Thermal production of ultrarelativistic right-handed neutrinos: Complete leading-order results
Denis Besak, Dietrich Bodeker
TL;DR
This work completes the leading-order calculation of the thermal production rate of ultrarelativistic right-handed Majorana neutrinos in the symmetric phase of the electroweak theory, valid for $M_N \ll T$. It combines the previously analyzed $1 \leftrightarrow 2$ (and inverse) decays with soft gauge exchanges and the full set of $2 \to 2$ scatterings involving electroweak gauge bosons and third-generation quarks, employing HTL resummation and ladder resummation techniques.
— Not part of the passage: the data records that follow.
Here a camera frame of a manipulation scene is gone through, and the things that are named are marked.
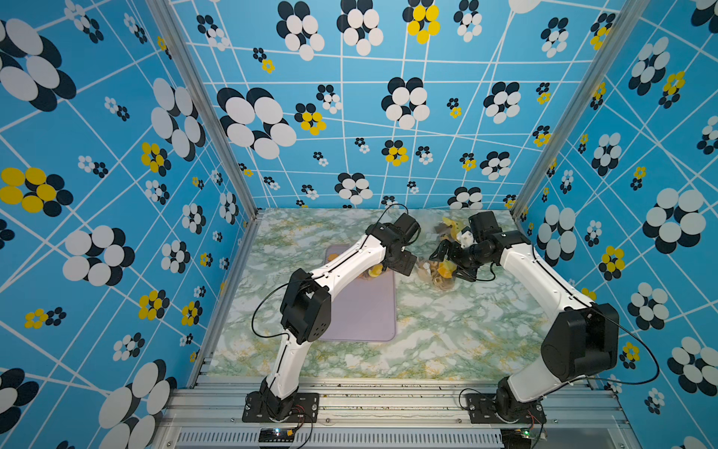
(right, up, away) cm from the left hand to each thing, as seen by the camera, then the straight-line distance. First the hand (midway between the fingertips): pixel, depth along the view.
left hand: (400, 259), depth 89 cm
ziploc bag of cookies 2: (+15, -6, +7) cm, 18 cm away
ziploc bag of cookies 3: (+22, +10, +20) cm, 31 cm away
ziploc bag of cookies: (-9, -5, +5) cm, 12 cm away
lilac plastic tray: (-11, -18, +6) cm, 22 cm away
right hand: (+13, -1, -4) cm, 14 cm away
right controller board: (+28, -44, -19) cm, 55 cm away
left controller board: (-35, -44, -17) cm, 59 cm away
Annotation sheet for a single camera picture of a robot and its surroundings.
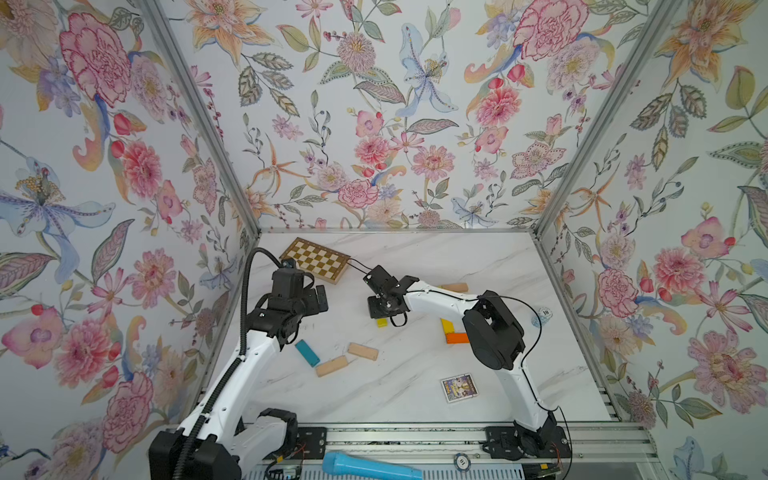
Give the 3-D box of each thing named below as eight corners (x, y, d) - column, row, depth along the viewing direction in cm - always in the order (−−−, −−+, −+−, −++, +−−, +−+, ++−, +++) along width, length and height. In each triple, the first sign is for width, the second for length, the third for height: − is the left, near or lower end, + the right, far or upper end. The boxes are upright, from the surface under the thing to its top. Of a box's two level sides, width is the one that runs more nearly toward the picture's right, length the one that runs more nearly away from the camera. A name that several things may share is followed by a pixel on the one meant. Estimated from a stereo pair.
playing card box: (447, 402, 82) (449, 400, 80) (440, 381, 86) (442, 379, 84) (477, 395, 83) (479, 393, 82) (469, 375, 87) (470, 372, 85)
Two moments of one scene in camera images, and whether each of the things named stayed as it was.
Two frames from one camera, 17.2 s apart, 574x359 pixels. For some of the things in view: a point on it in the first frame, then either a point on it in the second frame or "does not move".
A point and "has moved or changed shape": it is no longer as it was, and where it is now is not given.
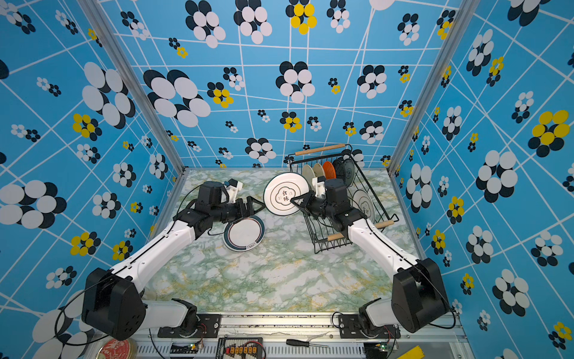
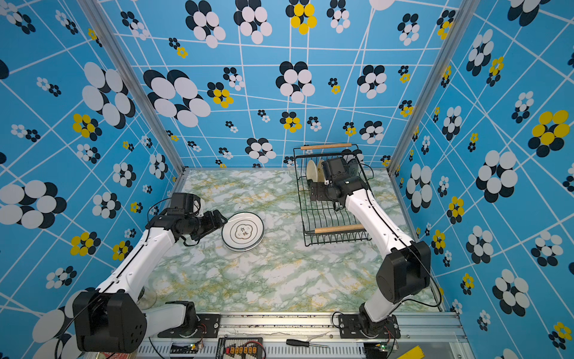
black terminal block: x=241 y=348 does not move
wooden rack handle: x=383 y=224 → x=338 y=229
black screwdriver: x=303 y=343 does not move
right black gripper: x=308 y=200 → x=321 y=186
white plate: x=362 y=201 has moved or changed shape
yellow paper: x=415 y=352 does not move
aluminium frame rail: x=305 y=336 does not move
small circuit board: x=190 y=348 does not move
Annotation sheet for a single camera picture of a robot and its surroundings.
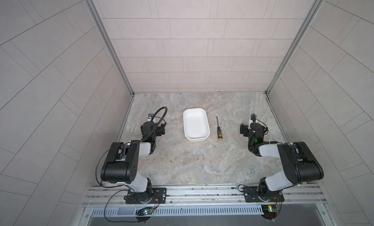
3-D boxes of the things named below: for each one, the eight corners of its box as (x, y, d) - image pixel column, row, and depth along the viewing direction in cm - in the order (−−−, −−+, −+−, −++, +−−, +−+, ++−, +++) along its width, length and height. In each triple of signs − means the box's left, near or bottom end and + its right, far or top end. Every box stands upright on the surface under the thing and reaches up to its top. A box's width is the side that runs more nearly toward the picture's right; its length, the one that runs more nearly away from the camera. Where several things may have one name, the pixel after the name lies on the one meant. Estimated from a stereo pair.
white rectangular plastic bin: (182, 142, 91) (181, 138, 87) (184, 112, 106) (183, 107, 102) (209, 142, 92) (210, 138, 87) (207, 112, 107) (207, 107, 102)
A compact analytic form for the $2 \to 2$ rate is derived, with gauge-boson contributions parameterized by constants $c_Q$ and $c_V$, and a new sum rule for the HTL-resummed fermion propagator is established. The results show that gauge interactions dominate the LO production rate across a wide temperature range, with a transition from $1 \leftrightarrow 2$-dominated at low $T$ to $2 \to 2$-dominated at high $T$, providing a crucial input for leptogenesis kinetics and CP asymmetry calculations.
Abstract
The thermal production of relativistic right-handed Majorana neutrinos is of importance for models of thermal leptogenesis in the early Universe. Right-handed neutrinos can be produced both by 1 <-> 2 decay or inverse decay and by 2 -> 2 scattering processes. In a previous publication, we have studied the production via 1 <-> 2 (inverse) decay processes. There we have shown that multiple scattering mediated by soft gauge boson exchange also contributes to the production rate at leading order, and gives a strong enhancement. Here we complete the leading order calculation by adding 2 -> 2 scattering processes involving either electroweak gauge bosons or third-generation quarks. We find that processes with gauge interactions give the most important contributions. We also obtain a new sum rule for the Hard Thermal Loop resummed fermion propagator.